- Directed by: Alfred Rolfe
- Written by: Johnson Weir or George Darrell
- Based on: play The Sunny South by George Darrell
- Produced by: Archie Fraser Colin Fraser
- Starring: Charles Villers
- Production company: Fraser Film Release and Photographic Company
- Distributed by: Fraser Film Release and Photographic Company
- Release date: 1 February 1915;
- Running time: 3,000 feet (three reels)
- Country: Australia
- Languages: Silent film English intertitles

= The Sunny South or The Whirlwind of Fate =

The Sunny South, or the Whirlwind of Fate is a 1915 Australian silent film directed by Alfred Rolfe based on the popular play The Sunny South by George Darrell. It is considered a lost film.

==Cast==
- Charles Villiers

==Characters==
- Matt Morley/Morley Chester
- Worthy Chester
- Clarice Chester
- Ivo Chester
- Bertha/Bubs Berkley
- Plantageant Smiffers
- Rebecca Hann
- Eli Grup
- Perfidy Pounce
- Ben Brewer
- Dick Duggan
- Black Steve
- Sergeant Swoop
- Monte Jack
- Jinks
- Bank Teller True

==Play==

Darrell's play premiered in 1883 and was a massive success. Darrell himself performed in it over 1,500 times. It was one of a series of melodramas Darrell wrote in his career.

===Plot===
In an English country mansion lives Worthy Chester, his daughter Clarice and nephew Ivo Carew. Worthy Chester is in debt to a money lender, Eli Grup, who threatens Chester with ruin unless Clarice marries him. Clarice and Ivo are in love with each other but neither has any money.

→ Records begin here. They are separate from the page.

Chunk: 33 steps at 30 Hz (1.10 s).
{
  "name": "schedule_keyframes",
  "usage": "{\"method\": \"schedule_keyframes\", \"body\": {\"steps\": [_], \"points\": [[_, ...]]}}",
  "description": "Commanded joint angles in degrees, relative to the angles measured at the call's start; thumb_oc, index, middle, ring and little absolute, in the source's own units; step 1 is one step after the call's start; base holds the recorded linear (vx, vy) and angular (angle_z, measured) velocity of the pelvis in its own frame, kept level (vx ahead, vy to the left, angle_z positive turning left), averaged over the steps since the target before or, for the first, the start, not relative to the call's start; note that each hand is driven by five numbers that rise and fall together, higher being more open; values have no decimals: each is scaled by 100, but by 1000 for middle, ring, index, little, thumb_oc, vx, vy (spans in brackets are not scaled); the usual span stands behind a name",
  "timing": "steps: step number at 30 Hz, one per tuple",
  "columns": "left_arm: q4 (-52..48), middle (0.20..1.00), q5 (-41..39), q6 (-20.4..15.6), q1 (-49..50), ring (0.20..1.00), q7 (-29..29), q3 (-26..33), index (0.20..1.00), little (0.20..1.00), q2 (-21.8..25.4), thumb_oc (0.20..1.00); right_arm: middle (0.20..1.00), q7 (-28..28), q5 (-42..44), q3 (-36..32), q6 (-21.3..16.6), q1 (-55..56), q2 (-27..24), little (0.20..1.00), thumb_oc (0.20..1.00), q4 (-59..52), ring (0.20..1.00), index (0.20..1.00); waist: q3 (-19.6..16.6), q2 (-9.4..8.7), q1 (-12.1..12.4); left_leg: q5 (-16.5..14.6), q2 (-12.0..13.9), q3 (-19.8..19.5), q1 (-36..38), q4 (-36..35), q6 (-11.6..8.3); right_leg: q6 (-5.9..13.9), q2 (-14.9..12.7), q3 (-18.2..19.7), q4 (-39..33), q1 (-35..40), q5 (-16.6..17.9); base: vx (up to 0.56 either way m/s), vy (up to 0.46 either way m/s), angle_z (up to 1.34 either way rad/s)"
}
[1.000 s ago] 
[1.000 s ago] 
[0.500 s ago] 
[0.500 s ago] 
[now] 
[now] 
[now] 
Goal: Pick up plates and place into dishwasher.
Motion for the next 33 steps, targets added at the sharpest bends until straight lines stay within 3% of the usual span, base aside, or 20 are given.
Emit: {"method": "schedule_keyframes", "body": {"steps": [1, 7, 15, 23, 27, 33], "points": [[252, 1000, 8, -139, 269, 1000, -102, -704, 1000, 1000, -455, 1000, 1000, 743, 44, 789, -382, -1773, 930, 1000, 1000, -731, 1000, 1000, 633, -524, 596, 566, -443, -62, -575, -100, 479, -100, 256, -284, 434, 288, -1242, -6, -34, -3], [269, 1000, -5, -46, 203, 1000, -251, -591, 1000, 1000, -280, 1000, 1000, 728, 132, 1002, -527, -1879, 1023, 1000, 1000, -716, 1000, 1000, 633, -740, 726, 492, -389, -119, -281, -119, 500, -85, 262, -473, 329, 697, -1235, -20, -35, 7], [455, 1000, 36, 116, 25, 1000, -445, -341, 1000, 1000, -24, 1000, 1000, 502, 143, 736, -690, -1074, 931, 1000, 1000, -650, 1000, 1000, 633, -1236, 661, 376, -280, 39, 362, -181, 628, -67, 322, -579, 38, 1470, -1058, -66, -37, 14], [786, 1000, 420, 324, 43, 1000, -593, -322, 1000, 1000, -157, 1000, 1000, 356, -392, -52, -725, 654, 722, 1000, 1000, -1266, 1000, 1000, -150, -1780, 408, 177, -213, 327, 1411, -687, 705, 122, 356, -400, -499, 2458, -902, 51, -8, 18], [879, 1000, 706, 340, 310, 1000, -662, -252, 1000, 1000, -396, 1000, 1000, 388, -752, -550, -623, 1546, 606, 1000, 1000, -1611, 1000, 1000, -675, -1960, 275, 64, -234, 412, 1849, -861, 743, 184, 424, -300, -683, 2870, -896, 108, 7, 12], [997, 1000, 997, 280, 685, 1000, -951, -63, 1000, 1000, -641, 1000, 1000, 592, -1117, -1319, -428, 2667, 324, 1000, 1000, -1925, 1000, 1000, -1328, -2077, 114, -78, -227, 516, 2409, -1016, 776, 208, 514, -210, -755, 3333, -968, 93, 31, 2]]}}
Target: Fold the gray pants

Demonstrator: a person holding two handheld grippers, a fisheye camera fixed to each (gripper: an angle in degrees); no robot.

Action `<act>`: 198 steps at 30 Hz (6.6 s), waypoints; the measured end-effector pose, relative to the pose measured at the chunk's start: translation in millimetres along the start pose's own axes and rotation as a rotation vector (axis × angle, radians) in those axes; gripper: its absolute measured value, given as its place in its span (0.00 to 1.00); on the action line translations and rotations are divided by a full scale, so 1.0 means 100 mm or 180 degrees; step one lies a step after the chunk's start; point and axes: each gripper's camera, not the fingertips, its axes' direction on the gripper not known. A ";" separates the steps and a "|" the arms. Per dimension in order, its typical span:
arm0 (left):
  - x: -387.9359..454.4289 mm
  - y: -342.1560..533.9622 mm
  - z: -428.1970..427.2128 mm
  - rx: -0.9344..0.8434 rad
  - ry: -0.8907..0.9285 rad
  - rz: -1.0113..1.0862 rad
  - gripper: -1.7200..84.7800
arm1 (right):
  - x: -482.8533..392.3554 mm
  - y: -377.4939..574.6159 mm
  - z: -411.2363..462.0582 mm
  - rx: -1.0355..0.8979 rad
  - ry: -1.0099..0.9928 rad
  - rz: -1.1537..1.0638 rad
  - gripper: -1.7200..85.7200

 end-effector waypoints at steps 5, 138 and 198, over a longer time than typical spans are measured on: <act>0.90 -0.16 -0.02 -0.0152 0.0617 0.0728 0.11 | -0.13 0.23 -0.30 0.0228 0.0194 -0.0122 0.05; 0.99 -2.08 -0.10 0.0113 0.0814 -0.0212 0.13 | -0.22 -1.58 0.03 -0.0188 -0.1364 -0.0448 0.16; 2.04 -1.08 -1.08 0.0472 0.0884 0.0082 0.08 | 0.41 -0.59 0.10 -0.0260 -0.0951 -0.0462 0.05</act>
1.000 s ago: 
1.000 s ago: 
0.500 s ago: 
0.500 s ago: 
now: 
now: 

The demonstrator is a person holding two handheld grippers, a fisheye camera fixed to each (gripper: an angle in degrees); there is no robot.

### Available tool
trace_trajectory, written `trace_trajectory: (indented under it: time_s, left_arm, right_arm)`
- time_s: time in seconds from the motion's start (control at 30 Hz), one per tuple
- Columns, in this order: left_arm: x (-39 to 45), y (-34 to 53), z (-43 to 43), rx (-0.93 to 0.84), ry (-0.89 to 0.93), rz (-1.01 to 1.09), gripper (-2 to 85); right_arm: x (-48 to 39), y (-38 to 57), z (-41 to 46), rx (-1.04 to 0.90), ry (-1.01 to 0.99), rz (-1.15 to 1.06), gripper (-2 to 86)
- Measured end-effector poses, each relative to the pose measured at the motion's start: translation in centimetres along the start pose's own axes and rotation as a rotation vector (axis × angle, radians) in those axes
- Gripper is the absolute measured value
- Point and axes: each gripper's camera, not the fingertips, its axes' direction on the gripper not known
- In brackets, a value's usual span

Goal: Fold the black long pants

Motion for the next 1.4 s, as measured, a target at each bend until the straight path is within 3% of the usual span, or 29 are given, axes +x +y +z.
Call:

An old friend of the family, Matt Morley, returns from Australia. He reveals himself to be Morley Chester, the long supposed dead son and heir to the late owner of the estate, and claims ownership of the property.

A telegram arrives from Bubs Berkely, Morley's adopted daughter, indicating the discovery of gold in Australia. Morley and Bubs sail for Australia to find gold to save the family property; Clarice and Ivo Carew come with them.

Morley's friend Ben Brewer discovers a £5,000 gold nugget on Morley's El Dorado claim. It is placed in a local bank stood up by Dick Duggan, bushranger. Duggan is defeated in a massive fight and the nugget is recovered. Duggan is jailed, but escaped.

Perfidy Pounce, a lawyer who works for Eli Grup and has come to Australia upon his employer's wishes, arranges for Duggan to kill Morley, but later has a change of heart and betrays Duggan and Grup to Morley and company. Duggan kidnaps Bubs and imprisons her in a hut. He then captures Morley who has come to rescue her and ties him to a tree. He threatens to use Morley as a target for pistol practice unless Morley gives him a thousand pounds (£1,000) and Bubs marries him. Both refuse.

The police attack the gang in their hideout. The hut is burned down and Morley and Bobs are rescued but Duggan and his men escape.

Duggan and his gang plan to hold up the Zig Zag Railway train on the Blue Mountains. It is carrying Morley, Bubs, their friends and the gold to Sydney. However the bushrangers are defeated. Bubs marries (her adoptive father) Morley and Clarice and Ivo are also married.

==Production==
The film was the second Rolfe directed for the Fraser Film Release and Photographic Company. Rolfe had appeared in several of Darrell's plays as an actor.

According to the Referee "the cast was chosen from some of the most popular thespians in Australia. No expense was spared in producing both the comedy and drama on a scale comparing favorably with American offerings."

The film was shot on location at Frenchs Forest in late 1914.

A riot scene was shot at Manly Beach, involving a large number of extras carrying firearms and other weapons. According to star Charles Villiers:
All went well for a few moments, and then a military patrol swooped down and held up the show. Expostulations were useless. We were evidently up to some mischief, and the military men were determined to stop it. Perhaps they thought we were, a party of Germans having our morning strafe. So we were all duly lined up against a nearby fence while some soldiers set about disarming us. A closer view of the weapons, however, satisfied the officer in charge that we were harmless, and the 'riot' came off without further interruption.
On 10 January 1915 it was announced the film was "just completed".

==Release==
The movie was released with two supporting films from Fraser, We'll Take her Children in amongst our own (1915, directed by Raymond Longford), and The Unknown (1915, directed by J. E. Mathews).

Contemporary advertising for the film stated that:
A feature of the picture is the restraint exhibited by the author in dealing with the most exciting series of incidents, the Australian characteristics having been sustained throughout and the interest preserved without resource to the lurid sensationalism which is the mark of many imported films.